1. What Is the UAE Red List? Definition & Legal Basis
The term "UAE red list countries" does not refer to a single official document with that exact title. It is a widely used shorthand, common in the compliance community and in public search queries, that encompasses two related but distinct categories of high-risk jurisdictions:
Category 1 FATF High-Risk Jurisdictions (Call for Action)
Countries formally identified by the Financial Action Task Force (FATF) as having significant strategic deficiencies in their AML/CFT regimes. The UAE, as a member of the FATF-style regional body MENAFATF and an observer to FATF itself, is obligated to apply enhanced measures to these jurisdictions. This list is the closest equivalent to what most people mean when they refer to the "red list."
Category 2 UAE Sanctions Targets
Countries and entities subject to financial sanctions administered through the UAE's Executive Office for Control and Non-Proliferation (EOCN), implementing UN Security Council resolutions and UAE-specific Cabinet Decisions. Sanctions go beyond AML risk, they create outright prohibitions on dealings with designated persons, entities, and in some cases entire jurisdictions.
The legal foundation for both categories sits in Federal Decree-Law No. 20 of 2018 on Anti-Money Laundering and Combating the Financing of Terrorism and Financing of Illegal Organisations, and its implementing regulations under Cabinet Decision No. 10 of 2019. These instruments require all UAE reporting entities to apply countermeasures and Enhanced Due Diligence (EDD) when dealing with high-risk jurisdictions, and to screen all customers and transactions against applicable sanctions lists.
2. Current UAE Red List Countries (2026 Update)
The FATF publishes its High-Risk Jurisdictions subject to a Call for Action, the closest official equivalent to the "red list", on a rolling basis, typically updated three times per year following each FATF Plenary session.
As of 2026, the jurisdictions subject to FATF's highest level of concern and for which the UAE mandates countermeasures include:
Democratic People's Republic of Korea (North Korea) – subject to FATF call for action and comprehensive UN Security Council sanctions. UAE businesses are prohibited from virtually all dealings.
Iran – subject to FATF call for action and broad international sanctions. The UAE applies countermeasures consistent with FATF guidance and relevant UN resolutions.
Myanmar – added to the FATF call for action list following the 2021 military coup and subsequent deterioration of its AML/CFT framework.
Important: The FATF list is a living document. Jurisdictions move on and off it as their compliance posture improves or deteriorates. UAE-regulated entities must refer to the most current FATF publication. The FATF updates its jurisdictions list at fatf-gafi.org after each plenary.

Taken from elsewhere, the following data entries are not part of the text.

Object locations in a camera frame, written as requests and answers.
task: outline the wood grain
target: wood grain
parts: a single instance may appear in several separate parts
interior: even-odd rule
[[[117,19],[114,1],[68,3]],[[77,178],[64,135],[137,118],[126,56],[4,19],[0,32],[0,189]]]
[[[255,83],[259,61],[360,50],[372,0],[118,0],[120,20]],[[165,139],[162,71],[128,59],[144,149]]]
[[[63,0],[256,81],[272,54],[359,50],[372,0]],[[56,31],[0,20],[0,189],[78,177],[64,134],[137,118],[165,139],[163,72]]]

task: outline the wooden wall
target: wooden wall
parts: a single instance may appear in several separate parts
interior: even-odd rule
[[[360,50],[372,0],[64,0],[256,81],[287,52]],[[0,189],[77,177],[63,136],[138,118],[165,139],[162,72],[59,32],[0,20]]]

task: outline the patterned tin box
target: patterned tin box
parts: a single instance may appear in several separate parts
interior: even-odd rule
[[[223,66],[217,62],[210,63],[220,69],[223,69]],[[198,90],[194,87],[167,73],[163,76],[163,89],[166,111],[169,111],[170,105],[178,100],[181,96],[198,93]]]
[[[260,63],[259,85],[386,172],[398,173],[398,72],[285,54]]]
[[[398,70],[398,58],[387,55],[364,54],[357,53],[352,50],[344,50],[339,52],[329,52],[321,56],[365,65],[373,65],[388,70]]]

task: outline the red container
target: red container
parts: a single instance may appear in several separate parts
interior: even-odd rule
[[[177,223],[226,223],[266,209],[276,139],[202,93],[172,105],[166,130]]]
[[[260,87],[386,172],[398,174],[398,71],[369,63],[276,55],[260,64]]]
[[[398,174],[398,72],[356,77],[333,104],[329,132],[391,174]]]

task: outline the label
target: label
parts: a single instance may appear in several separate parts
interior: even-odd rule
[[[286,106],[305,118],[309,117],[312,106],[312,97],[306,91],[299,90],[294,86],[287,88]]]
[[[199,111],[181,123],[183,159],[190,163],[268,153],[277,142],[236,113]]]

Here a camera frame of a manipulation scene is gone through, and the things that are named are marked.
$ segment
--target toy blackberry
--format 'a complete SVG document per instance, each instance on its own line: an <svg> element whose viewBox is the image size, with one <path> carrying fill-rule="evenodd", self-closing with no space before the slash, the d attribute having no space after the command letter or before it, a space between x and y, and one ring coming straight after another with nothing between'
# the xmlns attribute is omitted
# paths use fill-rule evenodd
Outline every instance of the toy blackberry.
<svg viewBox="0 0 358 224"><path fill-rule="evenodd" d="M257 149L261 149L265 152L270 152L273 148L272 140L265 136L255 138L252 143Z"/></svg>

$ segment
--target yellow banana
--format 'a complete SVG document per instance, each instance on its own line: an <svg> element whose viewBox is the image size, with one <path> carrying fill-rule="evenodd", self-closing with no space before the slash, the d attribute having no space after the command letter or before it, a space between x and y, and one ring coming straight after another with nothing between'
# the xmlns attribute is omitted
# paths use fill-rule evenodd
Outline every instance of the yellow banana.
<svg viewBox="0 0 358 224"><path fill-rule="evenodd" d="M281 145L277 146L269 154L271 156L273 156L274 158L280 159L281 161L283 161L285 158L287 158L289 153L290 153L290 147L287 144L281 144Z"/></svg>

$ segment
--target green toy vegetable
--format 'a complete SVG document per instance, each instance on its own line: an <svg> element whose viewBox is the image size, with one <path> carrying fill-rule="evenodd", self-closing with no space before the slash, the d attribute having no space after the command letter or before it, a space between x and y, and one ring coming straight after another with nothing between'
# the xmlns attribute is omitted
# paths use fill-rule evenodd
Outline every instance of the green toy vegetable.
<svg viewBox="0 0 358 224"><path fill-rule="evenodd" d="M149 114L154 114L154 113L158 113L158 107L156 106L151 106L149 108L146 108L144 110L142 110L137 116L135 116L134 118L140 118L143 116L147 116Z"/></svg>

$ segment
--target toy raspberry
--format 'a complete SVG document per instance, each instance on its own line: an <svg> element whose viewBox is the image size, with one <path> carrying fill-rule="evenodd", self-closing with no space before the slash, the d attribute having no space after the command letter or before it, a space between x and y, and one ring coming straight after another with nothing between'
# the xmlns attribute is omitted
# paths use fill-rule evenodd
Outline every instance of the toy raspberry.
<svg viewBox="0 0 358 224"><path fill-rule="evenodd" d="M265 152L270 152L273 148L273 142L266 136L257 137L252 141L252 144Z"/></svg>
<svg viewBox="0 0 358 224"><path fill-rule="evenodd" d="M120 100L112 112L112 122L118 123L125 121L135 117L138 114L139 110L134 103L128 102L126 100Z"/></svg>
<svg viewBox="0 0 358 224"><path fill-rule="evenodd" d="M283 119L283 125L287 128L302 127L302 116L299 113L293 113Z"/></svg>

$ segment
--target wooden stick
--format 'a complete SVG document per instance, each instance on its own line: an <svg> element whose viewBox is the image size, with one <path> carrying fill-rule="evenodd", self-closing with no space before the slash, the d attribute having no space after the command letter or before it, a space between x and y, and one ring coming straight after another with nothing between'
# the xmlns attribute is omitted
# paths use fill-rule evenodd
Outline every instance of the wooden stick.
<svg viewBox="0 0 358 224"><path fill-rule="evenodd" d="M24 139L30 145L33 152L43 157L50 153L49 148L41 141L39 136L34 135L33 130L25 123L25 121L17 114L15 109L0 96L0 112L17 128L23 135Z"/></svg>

In addition to the FATF call-for-action list, UAE businesses must also monitor:
FATF Jurisdictions Under Increased Monitoring (the Grey List – see Section 4 below), which also carry EDD obligations under UAE AML regulations.

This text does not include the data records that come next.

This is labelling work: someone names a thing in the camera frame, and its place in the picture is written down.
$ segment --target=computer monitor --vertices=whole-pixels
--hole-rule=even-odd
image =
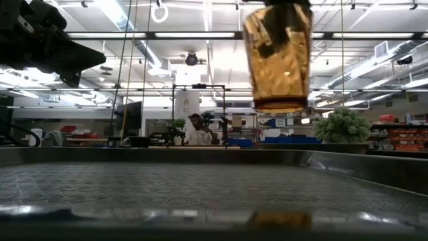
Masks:
[[[130,104],[121,104],[117,107],[114,114],[116,115],[116,130],[120,131],[123,127],[126,106],[126,122],[124,134],[128,135],[129,130],[141,129],[141,101]]]

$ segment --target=small plant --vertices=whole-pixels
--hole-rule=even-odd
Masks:
[[[359,144],[370,136],[370,124],[356,111],[340,107],[315,122],[314,132],[323,143]]]
[[[174,137],[185,137],[185,132],[183,131],[186,125],[185,119],[177,119],[173,121],[171,127],[169,127],[169,136],[170,138]]]
[[[179,129],[180,131],[182,131],[184,129],[185,125],[186,125],[185,119],[177,119],[177,120],[174,120],[174,122],[173,122],[173,126],[177,129]]]

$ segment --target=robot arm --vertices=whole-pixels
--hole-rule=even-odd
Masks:
[[[70,40],[66,26],[59,11],[42,0],[0,1],[0,65],[56,72],[68,86],[78,87],[81,71],[106,57]]]

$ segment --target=amber plastic cup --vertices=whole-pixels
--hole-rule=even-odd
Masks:
[[[309,3],[271,5],[247,17],[245,46],[257,111],[307,107],[311,28]]]

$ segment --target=white shirt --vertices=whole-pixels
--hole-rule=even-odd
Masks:
[[[202,130],[196,131],[195,128],[189,129],[186,132],[186,137],[189,145],[211,145],[211,141],[213,140],[211,133],[206,133]]]

UN Security Council Consolidated Sanctions List, which UAE businesses must screen against via the EOCN portal.
UAE Cabinet Decision No. 83 of 2023 and related instruments designating specific countries for targeted financial sanctions.

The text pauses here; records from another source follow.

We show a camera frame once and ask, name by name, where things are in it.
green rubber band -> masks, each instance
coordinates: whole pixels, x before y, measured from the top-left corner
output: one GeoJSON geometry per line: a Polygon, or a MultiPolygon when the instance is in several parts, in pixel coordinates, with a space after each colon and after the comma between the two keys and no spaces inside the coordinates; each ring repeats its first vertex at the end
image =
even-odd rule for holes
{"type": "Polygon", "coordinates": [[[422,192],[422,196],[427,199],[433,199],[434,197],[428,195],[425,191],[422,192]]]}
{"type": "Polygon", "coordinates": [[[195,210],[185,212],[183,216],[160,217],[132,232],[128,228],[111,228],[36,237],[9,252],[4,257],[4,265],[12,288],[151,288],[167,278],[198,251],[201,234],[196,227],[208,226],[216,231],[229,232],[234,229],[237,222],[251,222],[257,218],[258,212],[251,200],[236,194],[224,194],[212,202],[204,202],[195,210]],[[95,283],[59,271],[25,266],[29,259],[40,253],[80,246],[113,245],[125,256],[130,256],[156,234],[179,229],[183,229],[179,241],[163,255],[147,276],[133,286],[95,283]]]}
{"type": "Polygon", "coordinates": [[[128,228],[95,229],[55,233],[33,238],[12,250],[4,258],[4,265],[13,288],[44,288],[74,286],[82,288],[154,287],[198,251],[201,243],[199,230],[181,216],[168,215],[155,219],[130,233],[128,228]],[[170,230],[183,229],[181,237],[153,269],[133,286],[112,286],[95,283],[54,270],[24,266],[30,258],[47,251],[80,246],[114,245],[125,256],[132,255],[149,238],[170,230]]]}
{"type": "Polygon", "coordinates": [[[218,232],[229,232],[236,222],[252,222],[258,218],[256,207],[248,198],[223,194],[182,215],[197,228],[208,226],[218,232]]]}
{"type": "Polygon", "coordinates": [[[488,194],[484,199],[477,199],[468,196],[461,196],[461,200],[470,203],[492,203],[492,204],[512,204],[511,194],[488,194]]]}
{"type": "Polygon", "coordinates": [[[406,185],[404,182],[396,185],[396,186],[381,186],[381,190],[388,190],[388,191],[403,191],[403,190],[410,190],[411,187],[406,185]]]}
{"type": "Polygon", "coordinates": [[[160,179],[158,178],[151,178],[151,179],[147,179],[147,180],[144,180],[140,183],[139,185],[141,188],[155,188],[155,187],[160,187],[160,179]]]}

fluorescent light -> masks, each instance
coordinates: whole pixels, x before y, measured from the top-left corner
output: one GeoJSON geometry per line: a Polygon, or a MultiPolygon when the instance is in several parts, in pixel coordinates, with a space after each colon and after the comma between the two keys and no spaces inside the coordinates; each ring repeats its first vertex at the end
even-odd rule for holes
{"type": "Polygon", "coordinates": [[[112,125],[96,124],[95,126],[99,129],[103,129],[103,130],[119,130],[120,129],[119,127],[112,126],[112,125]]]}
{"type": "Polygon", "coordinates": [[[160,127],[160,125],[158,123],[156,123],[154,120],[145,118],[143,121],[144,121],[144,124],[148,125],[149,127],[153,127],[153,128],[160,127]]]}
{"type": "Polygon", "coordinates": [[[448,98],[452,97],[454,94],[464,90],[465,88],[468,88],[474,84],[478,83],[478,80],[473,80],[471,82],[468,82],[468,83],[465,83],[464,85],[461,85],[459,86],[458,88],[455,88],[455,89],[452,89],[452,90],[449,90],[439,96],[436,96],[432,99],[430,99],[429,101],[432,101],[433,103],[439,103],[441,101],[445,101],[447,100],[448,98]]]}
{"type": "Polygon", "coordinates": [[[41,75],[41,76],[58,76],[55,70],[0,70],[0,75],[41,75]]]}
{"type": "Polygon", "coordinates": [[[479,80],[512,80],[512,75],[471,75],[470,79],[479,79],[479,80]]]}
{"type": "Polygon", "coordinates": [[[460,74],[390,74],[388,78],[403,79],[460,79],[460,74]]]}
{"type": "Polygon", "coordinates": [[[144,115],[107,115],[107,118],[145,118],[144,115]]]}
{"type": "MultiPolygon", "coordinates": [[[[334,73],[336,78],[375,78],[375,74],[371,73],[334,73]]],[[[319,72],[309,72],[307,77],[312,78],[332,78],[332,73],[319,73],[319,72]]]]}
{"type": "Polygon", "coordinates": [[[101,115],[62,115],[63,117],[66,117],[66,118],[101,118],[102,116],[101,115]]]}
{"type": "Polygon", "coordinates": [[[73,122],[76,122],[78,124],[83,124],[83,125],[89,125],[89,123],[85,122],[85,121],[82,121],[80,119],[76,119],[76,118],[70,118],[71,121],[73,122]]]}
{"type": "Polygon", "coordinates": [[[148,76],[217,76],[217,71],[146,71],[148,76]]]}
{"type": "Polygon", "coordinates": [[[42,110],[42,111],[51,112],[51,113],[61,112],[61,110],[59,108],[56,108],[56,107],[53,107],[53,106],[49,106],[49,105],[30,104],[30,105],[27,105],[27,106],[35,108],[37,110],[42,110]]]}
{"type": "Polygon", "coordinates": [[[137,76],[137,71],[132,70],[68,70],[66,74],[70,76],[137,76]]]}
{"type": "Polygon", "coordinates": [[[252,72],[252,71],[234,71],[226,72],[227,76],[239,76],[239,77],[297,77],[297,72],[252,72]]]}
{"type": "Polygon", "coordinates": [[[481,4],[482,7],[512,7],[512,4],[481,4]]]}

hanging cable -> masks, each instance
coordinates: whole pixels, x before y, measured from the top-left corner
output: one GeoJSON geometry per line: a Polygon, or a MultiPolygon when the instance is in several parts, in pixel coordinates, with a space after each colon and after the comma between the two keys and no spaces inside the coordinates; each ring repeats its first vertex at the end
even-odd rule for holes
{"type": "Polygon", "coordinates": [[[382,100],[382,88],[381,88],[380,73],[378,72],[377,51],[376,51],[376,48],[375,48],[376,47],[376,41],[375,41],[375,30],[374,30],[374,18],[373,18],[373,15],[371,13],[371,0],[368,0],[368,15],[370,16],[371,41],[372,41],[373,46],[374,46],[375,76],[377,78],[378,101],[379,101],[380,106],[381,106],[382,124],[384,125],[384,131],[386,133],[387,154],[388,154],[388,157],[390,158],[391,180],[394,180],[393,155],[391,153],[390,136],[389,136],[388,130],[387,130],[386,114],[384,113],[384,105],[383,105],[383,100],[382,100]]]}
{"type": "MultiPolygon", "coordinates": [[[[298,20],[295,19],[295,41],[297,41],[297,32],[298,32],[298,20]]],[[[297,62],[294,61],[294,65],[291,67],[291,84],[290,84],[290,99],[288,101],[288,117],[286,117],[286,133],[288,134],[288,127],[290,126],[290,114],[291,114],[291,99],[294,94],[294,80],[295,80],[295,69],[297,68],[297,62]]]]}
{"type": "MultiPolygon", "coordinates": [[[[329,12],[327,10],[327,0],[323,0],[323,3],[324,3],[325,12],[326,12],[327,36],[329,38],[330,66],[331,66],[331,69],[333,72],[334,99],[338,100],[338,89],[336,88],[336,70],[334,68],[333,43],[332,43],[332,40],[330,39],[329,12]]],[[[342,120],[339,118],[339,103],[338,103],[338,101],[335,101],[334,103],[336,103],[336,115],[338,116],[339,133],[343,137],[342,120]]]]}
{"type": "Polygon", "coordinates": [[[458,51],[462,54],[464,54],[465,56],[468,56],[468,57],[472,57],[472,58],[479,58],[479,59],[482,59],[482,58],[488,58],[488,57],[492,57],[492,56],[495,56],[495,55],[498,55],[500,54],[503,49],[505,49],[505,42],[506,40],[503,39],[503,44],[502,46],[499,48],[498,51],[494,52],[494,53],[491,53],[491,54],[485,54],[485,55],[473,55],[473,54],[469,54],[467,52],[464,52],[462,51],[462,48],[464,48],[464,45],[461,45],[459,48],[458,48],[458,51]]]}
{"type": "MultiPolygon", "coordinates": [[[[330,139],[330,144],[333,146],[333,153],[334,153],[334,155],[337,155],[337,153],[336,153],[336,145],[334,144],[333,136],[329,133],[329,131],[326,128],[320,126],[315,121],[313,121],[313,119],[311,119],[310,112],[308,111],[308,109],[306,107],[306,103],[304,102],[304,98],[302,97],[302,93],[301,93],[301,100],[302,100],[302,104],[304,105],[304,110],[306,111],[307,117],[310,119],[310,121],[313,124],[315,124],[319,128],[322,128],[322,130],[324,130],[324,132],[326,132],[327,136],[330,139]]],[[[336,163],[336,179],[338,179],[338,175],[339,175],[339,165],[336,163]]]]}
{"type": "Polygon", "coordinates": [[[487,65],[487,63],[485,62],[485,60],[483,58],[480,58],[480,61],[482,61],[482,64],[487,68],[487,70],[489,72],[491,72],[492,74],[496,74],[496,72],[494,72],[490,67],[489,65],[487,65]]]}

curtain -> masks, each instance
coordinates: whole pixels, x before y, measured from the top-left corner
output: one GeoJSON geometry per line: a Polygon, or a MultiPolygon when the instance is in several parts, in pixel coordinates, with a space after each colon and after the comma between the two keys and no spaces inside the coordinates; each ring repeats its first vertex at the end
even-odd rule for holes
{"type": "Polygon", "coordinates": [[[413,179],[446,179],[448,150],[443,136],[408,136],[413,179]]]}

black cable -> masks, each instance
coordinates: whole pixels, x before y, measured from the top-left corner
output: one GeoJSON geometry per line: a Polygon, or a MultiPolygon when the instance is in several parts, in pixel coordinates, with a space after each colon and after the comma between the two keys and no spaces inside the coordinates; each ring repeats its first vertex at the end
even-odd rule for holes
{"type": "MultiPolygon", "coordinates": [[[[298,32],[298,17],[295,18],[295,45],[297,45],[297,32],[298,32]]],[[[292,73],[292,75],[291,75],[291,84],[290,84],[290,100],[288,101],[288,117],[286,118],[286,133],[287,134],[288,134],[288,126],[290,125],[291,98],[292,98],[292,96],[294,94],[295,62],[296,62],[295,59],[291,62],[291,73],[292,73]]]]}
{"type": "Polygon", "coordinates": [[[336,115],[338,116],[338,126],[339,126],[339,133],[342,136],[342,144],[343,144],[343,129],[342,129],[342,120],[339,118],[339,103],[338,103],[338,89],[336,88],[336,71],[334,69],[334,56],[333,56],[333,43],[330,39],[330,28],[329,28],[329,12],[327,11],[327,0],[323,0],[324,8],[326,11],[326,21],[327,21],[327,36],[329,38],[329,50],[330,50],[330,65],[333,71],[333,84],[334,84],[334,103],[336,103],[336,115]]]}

3. How the UAE Red List Differs from FATF & UN Sanctions Lists
Understanding the relationship between these frameworks prevents both over-compliance (treating all high-risk flags as outright bans) and under-compliance (missing obligations that sit outside the FATF framework).
The FATF List
FATF identifies jurisdictions with systemic AML/CFT weaknesses. Being on this list does not automatically mean that all transactions with that country are prohibited. It means that UAE reporting entities must apply heightened scrutiny, specifically EDD, and in some cases apply countermeasures such as transaction limitations or refusal of business. The severity of the required response scales with FATF's own language: a "call for action" is more serious than "increased monitoring."
The UN Sanctions List
Administered globally through the UN Security Council, this list targets specific individuals, entities, and jurisdictions for conduct related to terrorism financing, weapons proliferation, and other threats to international peace. The UAE implements UN sanctions directly through Cabinet Decisions and EOCN administration. Dealings with UN-designated targets are prohibited, not merely subject to enhanced scrutiny.
UAE-Specific Designations
The UAE also maintains its own domestic designations through the EOCN, including a Local Terrorist List and a Cabinet-designated Sanctions List that may include entities not on the UN list. Compliance teams must screen against the UAE list separately from the UN Consolidated List.
Key Practical Distinction
FATF high-risk jurisdiction → EDD required; business may proceed with adequate controls.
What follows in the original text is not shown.